On July 1, 2023, Google reported changes to its Privacy Policy. These changes allow the company to use public information on the Internet to improve their artificial intelligence. However, a recent lawsuit claims that Google has been “data scraping” in secret for years. Data scraping involves “bots” copying and storing web page information. Many Google users are concerned about the copyright and personal privacy issues that have come to light.
Google’s new policy under “publicly accessible sources” states, “[W]e may collect information that’s publicly available online or from other public sources to help train Google’s AI models and build products and features like Google Translate, Bard, and Cloud AI capabilities. Or, if your business’s information appears on a website, we may index and display it on Google services.”
Just ten days after these new policy changes were released, Clarkson Law Firm launched a class action lawsuit against Google for allegedly harvesting their users’ personal data.

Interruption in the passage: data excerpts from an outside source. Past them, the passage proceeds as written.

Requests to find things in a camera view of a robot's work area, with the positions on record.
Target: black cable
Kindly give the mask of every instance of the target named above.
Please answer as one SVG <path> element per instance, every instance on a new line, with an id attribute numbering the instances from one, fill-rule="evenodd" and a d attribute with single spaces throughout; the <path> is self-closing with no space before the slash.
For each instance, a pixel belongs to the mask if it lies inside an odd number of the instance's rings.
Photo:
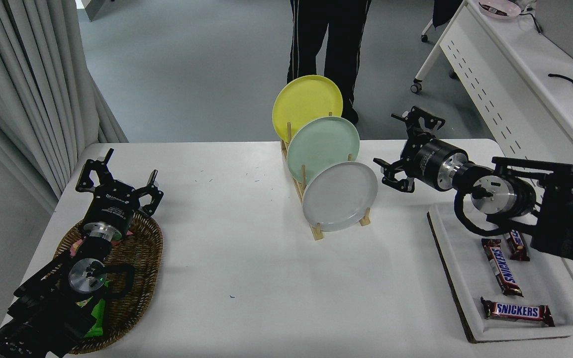
<path id="1" fill-rule="evenodd" d="M 543 33 L 543 29 L 541 29 L 539 22 L 536 20 L 536 18 L 534 17 L 534 15 L 532 13 L 521 13 L 520 15 L 521 16 L 524 16 L 524 15 L 532 16 L 532 20 L 534 20 L 534 27 L 536 28 L 536 32 L 538 32 L 539 34 Z"/>
<path id="2" fill-rule="evenodd" d="M 476 226 L 475 223 L 467 218 L 466 214 L 464 213 L 464 197 L 466 197 L 466 193 L 463 191 L 457 191 L 457 194 L 455 195 L 455 216 L 466 227 L 466 229 L 468 229 L 471 233 L 480 236 L 497 236 L 509 233 L 510 229 L 507 227 L 499 227 L 493 230 L 484 230 Z"/>
<path id="3" fill-rule="evenodd" d="M 564 75 L 559 75 L 558 73 L 548 73 L 548 77 L 558 77 L 559 79 L 568 80 L 573 84 L 573 79 L 570 79 L 569 77 Z"/>

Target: black pants
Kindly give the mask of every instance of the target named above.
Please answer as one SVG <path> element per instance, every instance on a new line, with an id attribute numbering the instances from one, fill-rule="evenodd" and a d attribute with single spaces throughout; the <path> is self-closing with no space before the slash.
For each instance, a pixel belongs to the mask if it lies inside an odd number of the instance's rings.
<path id="1" fill-rule="evenodd" d="M 337 84 L 344 106 L 352 108 L 370 6 L 371 0 L 291 0 L 293 42 L 287 82 L 317 74 L 315 57 L 328 28 L 324 76 Z"/>

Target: yellow plate
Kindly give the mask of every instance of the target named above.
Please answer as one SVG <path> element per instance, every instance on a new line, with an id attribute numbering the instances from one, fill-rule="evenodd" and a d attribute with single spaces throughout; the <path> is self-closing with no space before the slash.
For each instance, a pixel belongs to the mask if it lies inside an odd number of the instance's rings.
<path id="1" fill-rule="evenodd" d="M 305 124 L 323 116 L 342 115 L 342 94 L 330 79 L 318 75 L 300 77 L 280 91 L 273 104 L 273 128 L 282 140 L 289 142 Z"/>

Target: foam tray
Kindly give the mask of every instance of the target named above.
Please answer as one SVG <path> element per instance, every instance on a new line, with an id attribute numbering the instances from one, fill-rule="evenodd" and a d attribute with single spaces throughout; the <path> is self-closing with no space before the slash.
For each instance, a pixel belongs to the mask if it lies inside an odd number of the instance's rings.
<path id="1" fill-rule="evenodd" d="M 468 209 L 476 223 L 487 223 L 485 215 Z M 492 273 L 480 236 L 471 233 L 455 217 L 452 204 L 435 204 L 428 211 L 435 243 L 466 337 L 471 343 L 563 338 L 573 335 L 573 280 L 560 258 L 528 247 L 529 262 L 508 260 L 523 297 L 501 293 Z M 530 236 L 523 235 L 527 243 Z M 506 256 L 510 251 L 502 240 Z M 555 327 L 532 322 L 487 320 L 480 297 L 501 303 L 538 306 L 547 304 Z"/>

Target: curtain
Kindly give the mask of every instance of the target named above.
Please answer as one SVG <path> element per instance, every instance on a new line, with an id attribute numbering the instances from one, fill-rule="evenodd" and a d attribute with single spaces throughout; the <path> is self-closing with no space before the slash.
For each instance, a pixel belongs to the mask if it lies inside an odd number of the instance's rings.
<path id="1" fill-rule="evenodd" d="M 0 0 L 2 164 L 54 208 L 89 144 L 126 141 L 87 69 L 75 2 Z"/>

In the introduction of the case, it bluntly reads, “It has very recently come to light that Google has been secretly stealing everything ever created and shared on the internet by hundreds of millions of Americans. Google has taken all our personal and professional information, our creative and copywritten works, our photographs, and even our emails—virtually the entirety of our digital footprint—and is using it to build commercial Artificial Intelligence (‘AI’) Products like ‘Bard’.”
The lawsuit also alleges that this update is not actually new: “For years, Google harvested this data in secret, without notice or consent from anyone.” However, Google’s general counsel, Halimah DeLaine Prado, responded in a statement to CNN by saying, “We’ve been clear for years that we use data from public sources — like information published to the open web and public datasets — to train the AI models behind services like Google Translate, responsibly and in line with our AI Principles.”
Google is vague about where it gets its data for Infiniset, but states that 50 percent of it comes from “public forums.” However, the company does not clearly describe what defines a “public forum,” which the lawsuit claims leaves users “in the dark about the exact origins and nature of the data influencing half of the AI’s training.”
Some of the data allegedly accessed is “conversational data between humans,” “[c]reative and expressive works” and, in at least one instance, photographs taken from a private medical file.
Comedian Sarah Silverman is also filing a similar lawsuit based on copyright infringement against OpenAI and Meta, so this topic is an emerging pattern.